Jouer avec le feu avec un seul cognac dans le ventre ce n’était pas son genre, et déjà elle ruisselait de peur dans le dos mais Arbas le prenait bien, soulevait la théière pour vérifier la couleur du thé.

— Lait, citron ?

— Un peu de lait.

— Je n’ai pas de mission mais j’aide mes voisins.

Monique du premier qui est facilement débordée avec ses deux gosses. Ma femme les conduit à l’école le matin et Mme Roques va les chercher le soir, ou Mme Caducci.

— Elle ne peut les accompagner elle-même ?

— Elle est très occupée. Le lavage, la confection de vêtements. Elle fait tout elle-même.

De temps en temps ils devaient faire l’amour rapide quelques minutes sur le canapé de la salle à manger ou le tapis, pas le lit conjugal, pas de sacrilège. Le regard de Monique le Navet se mouillait d’étrange façon au nom d’Arbas.

— Il y a les Caducci…

Il soupira, passa l’assiette de gâteaux. Elle en croqua un, dut reconnaître qu’ils avaient le label made at home.

— Il est très malade ?

— Dépressif au dernier degré… En fait il serait mieux dans une maison de santé mais voilà… Si nous pouvons le garder parmi nous, n’est-ce pas préférable ?

Pas une secte mais une maison où on acceptait de vivre avec les fous en liberté. Comme dans ce village belge où chaque famille recevait un aliéné. Ça devait être une sorte d’expérience menée par le service départemental de la santé et en pleine ville justement. Et Arbas n’était qu’une sorte de chef infirmier qui ne pouvait abandonner ses malades. Les Sanchez avaient dû en faire partie, Caducci, peut-être la mère Roques avec ses yeux qui faisaient peur. « C’est moi la dingue d’avoir des idées pareilles. Ça n’existe pas et dans le cas contraire aucune raison d’en faire un secret d’État, de transformer la maison en Bunker et d’entasser des provisions. Et les armes, hein, les fusils, grande bringue ? »

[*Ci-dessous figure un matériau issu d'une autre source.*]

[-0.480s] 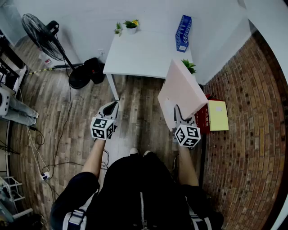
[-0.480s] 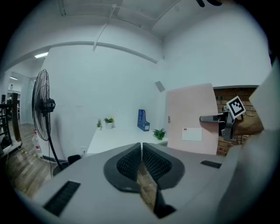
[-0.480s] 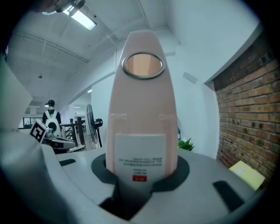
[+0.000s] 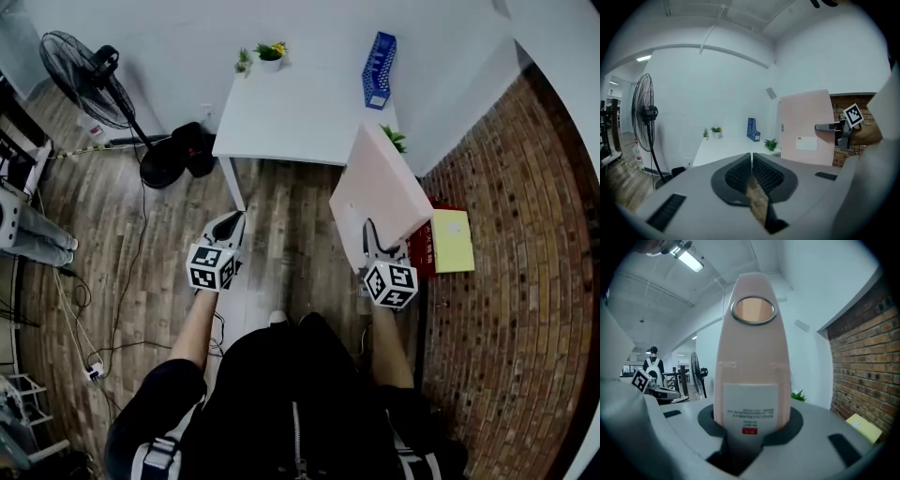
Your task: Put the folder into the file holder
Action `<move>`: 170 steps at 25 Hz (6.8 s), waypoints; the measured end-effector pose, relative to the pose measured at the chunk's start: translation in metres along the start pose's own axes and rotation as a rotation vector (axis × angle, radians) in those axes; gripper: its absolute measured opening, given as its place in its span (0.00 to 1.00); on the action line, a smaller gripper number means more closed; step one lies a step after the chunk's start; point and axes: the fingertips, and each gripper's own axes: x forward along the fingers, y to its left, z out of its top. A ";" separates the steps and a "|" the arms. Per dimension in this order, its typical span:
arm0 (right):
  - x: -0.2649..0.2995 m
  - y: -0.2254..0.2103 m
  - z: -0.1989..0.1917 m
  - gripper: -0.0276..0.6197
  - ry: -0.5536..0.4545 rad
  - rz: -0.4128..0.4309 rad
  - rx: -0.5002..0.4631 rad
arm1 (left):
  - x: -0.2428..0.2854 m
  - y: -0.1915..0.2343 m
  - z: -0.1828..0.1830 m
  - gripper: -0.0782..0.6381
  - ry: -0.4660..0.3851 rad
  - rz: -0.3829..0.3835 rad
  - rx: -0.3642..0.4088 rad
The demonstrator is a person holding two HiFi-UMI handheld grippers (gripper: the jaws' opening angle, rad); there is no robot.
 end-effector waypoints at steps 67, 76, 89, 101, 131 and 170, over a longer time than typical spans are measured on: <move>0.371 -0.152 0.100 0.29 -0.005 0.141 0.032 | 0.367 0.103 0.121 0.16 0.016 0.110 0.018; 0.365 -0.160 0.108 0.29 -0.014 0.080 0.022 | 0.383 0.104 0.126 0.16 0.027 0.047 0.038; 0.334 -0.219 0.116 0.29 -0.022 -0.123 0.029 | 0.448 0.061 0.135 0.16 0.026 -0.151 0.063; 0.357 -0.220 0.135 0.28 -0.062 -0.223 0.000 | 0.474 0.080 0.140 0.16 0.029 -0.243 0.064; 0.483 -0.303 0.162 0.29 -0.091 -0.274 0.023 | 0.591 0.135 0.154 0.16 0.075 -0.188 0.034; 0.630 -0.378 0.174 0.29 -0.250 -0.259 -0.007 | 0.611 0.204 0.109 0.16 0.233 0.058 -0.014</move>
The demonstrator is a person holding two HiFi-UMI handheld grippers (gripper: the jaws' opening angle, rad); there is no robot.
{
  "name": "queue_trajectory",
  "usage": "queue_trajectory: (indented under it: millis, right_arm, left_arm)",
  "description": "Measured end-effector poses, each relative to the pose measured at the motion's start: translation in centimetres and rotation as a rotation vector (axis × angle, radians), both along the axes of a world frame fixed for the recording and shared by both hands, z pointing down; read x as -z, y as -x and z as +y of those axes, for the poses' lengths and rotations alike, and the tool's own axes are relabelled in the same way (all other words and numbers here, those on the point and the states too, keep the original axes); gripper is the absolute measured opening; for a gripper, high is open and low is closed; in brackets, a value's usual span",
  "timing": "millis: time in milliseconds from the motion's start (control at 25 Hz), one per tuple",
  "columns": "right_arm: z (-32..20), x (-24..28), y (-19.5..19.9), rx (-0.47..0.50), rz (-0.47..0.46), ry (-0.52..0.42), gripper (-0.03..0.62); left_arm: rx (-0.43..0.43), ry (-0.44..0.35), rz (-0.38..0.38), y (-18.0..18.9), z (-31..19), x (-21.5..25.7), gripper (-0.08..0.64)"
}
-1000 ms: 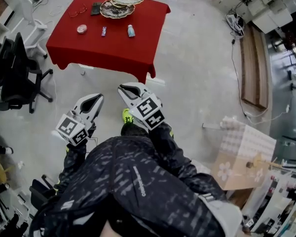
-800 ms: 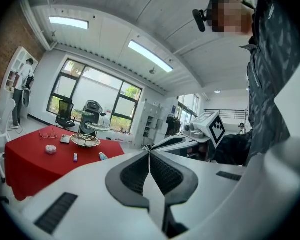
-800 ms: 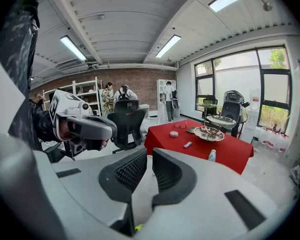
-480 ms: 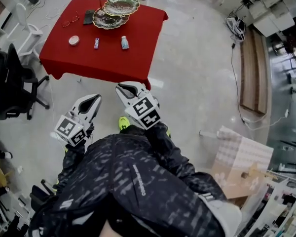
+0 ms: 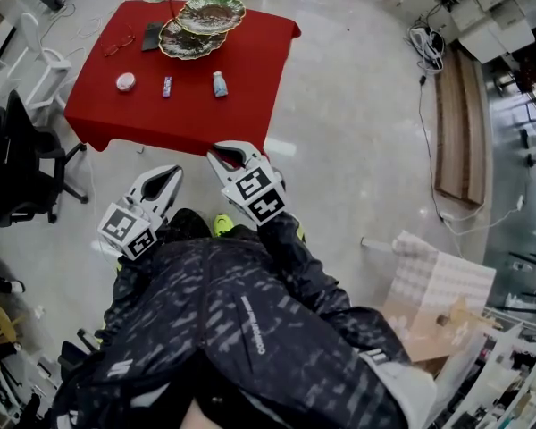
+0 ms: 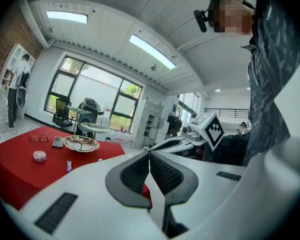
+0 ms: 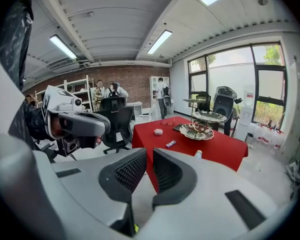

— Vous avez des armes ? S’entendit-elle demander.

Pierre Arbas leva un sourcil arrondi au-dessus de son œil gauche, ce qui lui donna un air de vautour chauve.

— Des armes ? J’ai un fusil de chasse et une carabine quelque part, effectivement. Vous savez, nous vivons dans un sale quartier et sans faire de manie de la persécution nous pouvons toujours appréhender le pire. Il y a toujours des voyous pour pénétrer dans la cour intérieure, pour voler du fuel, ou une roue de vélo.

— Vous leur tirez dessus ?

— Non, mais c’est dissuasif de viser le mur aveugle d’en face. Il y a aussi les rats dans cette cour et avec la carabine on fait des hécatombes.

— Des rats ?

Le thé coulait havane et elle reçut sa tasse, son lait et sentit son petit doigt se dresser malicieusement pour compléter le tableau.

— Il y en a de toutes sortes dans le quartier. À quatre pattes et à deux pattes, vous comprenez ?

Elle préférait changer de sujet et en revenir à Caducci.

— Comment vit-il ?

— Il dort beaucoup puis colle des journaux.

— Il colle des journaux ?

— Si vous en avez des piles, n’oubliez pas. Vous lui ferez plaisir. Il les colle jusqu’à obtenir une sorte de cube. De la dimension du journal comme base et haut comme la plus grande largeur. Il en a déjà plusieurs centaines et il a rempli deux pièces de son appartement avec juste un passage, une sorte de labyrinthe.

— C’est fou !

— Ne dites jamais ça, Alice… Vous permettez, n’est-ce pas ? Ce mot est prohibé ici à cause de Caducci. C’est étrange mais pas plus que le palais du facteur Cheval ou les œuvres de ces artistes naïfs du dimanche. Lui colle toute la journée. Avec de la farine qu’il délaye sur le feu.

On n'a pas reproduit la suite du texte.